======== Supplied data ========

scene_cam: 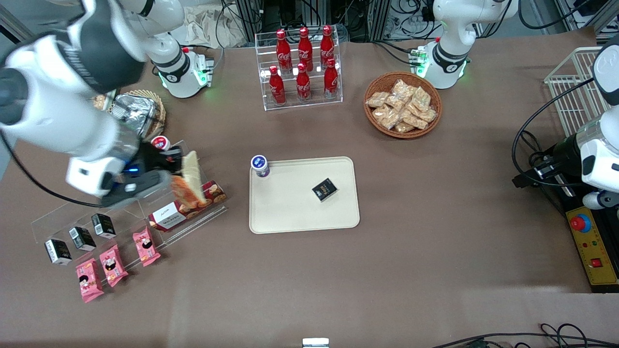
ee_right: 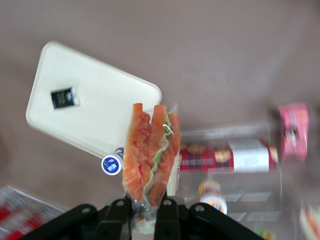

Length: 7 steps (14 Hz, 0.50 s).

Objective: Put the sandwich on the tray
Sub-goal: 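Carry the held sandwich over to the white tray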

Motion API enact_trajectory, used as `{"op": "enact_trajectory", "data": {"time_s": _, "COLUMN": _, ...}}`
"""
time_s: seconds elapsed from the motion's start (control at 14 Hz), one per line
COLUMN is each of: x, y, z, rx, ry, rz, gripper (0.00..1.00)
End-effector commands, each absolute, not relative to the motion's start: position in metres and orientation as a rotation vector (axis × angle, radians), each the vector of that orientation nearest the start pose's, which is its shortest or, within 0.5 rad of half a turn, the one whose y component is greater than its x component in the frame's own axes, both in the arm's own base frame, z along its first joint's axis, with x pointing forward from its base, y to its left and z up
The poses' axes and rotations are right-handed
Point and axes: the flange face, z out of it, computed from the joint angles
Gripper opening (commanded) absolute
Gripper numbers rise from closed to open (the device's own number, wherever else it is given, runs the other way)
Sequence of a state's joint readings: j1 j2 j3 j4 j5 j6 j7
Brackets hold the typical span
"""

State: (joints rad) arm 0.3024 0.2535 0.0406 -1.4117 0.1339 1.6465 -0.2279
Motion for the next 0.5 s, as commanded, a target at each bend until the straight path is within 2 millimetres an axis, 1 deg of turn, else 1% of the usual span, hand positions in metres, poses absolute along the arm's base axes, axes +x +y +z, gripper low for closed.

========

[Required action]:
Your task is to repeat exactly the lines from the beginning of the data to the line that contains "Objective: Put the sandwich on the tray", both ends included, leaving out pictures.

[Answer box]:
scene_cam: 
ee_right: 

Length: 7 steps (14 Hz, 0.50 s).

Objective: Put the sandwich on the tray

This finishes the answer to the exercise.